The last time we entered the ‘20s, the style was so resplendent it’s still celebrated today. From literature to fashion and film, the ‘20s inspire elegance, luxury and just a little bit of hedonism. This time around we’re combining the best of the old with the best of the new, bringing a little wellbeing into the mix as well. Welcome to wellbeing in the roaring ’20s – with a little inspiration from the past…
First conceived as design homage to the French aristocracy’s chateaux tradition, the architecture of Gleneagles is a visual indicator of the five-star service that lies within. The hotel dates to the 18th century, but in the spa, a celebration of both luxury and wellness, there’s a little art deco gem that F. Scott Fitzgerald would be proud of.
The unique Bob and Cloche Salon is an elegant beauty destination named after two style motifs of the Jazz age – the racy ‘bob’ haircut, and the close-fitting cloche hat. The various beauty rooms showcase bespoke golden framed mirrors, opulent furnishings and a striking colour palette.
Meanwhile, a stylish relaxation area has a roaring fire that makes it reminiscent of a cosy drawing room. It’s perfect for friends to unwind in between treatments on a group spa break. There is also a luxurious dressing room which adds glamour and fun to the ritual of trying on outfits and perfecting a look before dinner. Think Hollywood starlet’s dressing room meets the cool and sophisticated intellect of Anita Loos.

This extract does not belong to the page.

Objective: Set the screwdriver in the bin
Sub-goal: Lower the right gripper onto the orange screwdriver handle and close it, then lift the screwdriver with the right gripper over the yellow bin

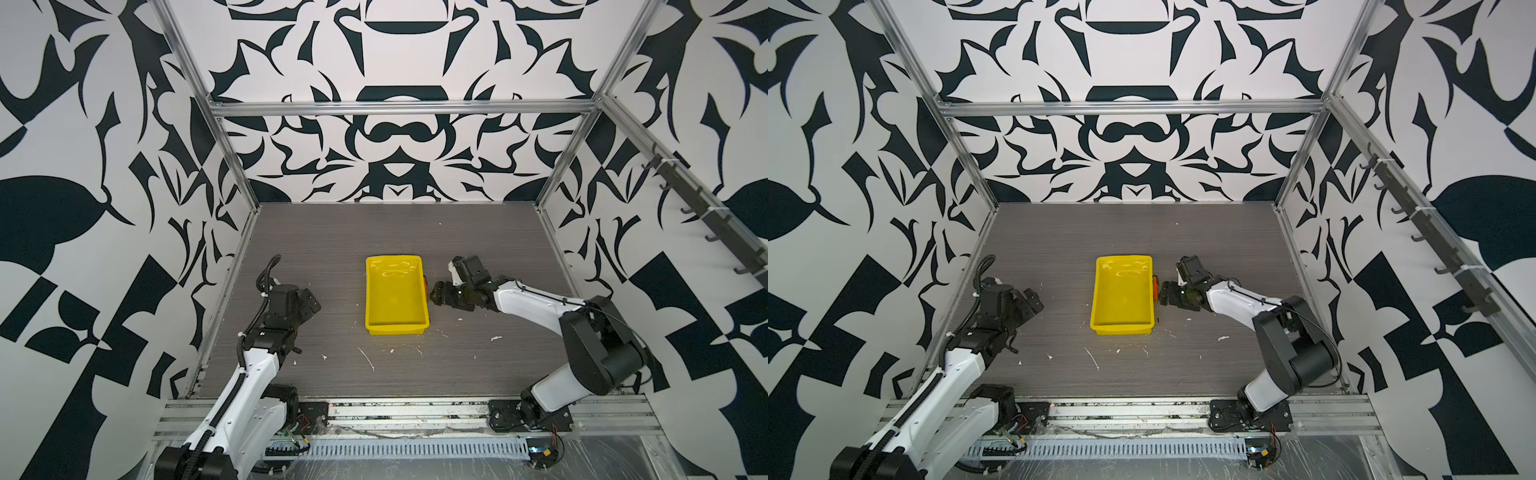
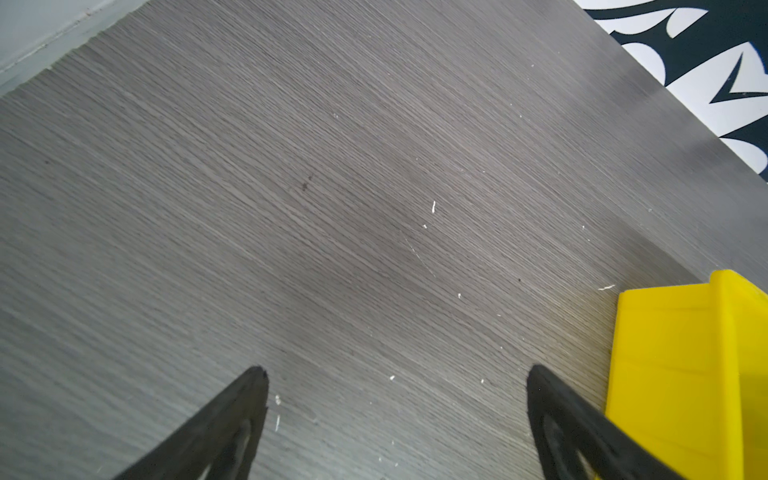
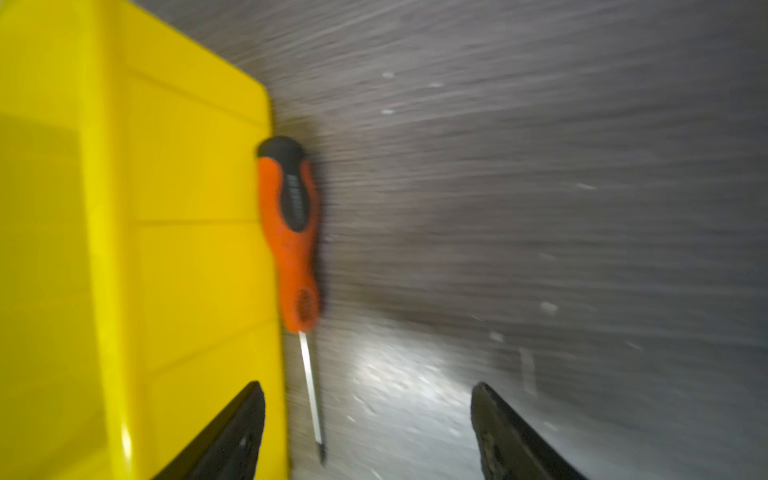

A celebrated bastion of luxury and style, The Dorchester hotel was established in 1931, and celebrates it heritage alongside the contemporary luxury it’s so well known for. Spacious, luxurious and elegant, each room features specially commissioned fabrics, antique furniture and exceedingly comfortable beds, with white marble bathrooms. The spa in particular exudes 1930s Art Deco glamour with details such as a chandelier of South Pacific pearls, and an indulgent Spatisserie with the ethos ‘a little bit of what you love is good for you’.
Country houses in Yorkshire are the stuff that Jane Austen novels are made of and none epitomise the magic of a good book more than Grantley Hall. The property might date to the 17th century, but peppered throughout this Palladian pile, there are odes to the 1920s and 30s, not least with the Gatsby-style glamour and late night partying at Valeria’s subterranean den. Modern sophistication and old-world glamour combine in this late-night champagne and cocktail bar, named for the indomitable owner, Valeria Sykes, who bought the property in her seventies, post divorce, and has turned it into her very own vision of luxury.
At one of the most prestigious addresses in London, between the buzz of Knightsbridge and the royal parks, Mandarin Oriental Hyde Park fuses contemporary design and hospitality with timeless heritage. Having first opened in 1902 as a hotel, the Mandarin Oriental brand has renovated it with a significant nod to its heritage across the last century, bringing it together with the brand’s own roots.
As a result, it combines the golden age of travel with the height of modern luxury wellbeing and hospitality. The theme flows through the rooms, suites and public areas. There is a distinctly modern take on art deco finesse, with carefully chosen details such as onyx chandeliers, marble bathrooms, leather topped desks and hand gilded mirrors. Meanwhile, in the Rosebery restaurant, known as the Bennett Tearoom in the 1920s, they offer a special 1920s Afternoon Tea.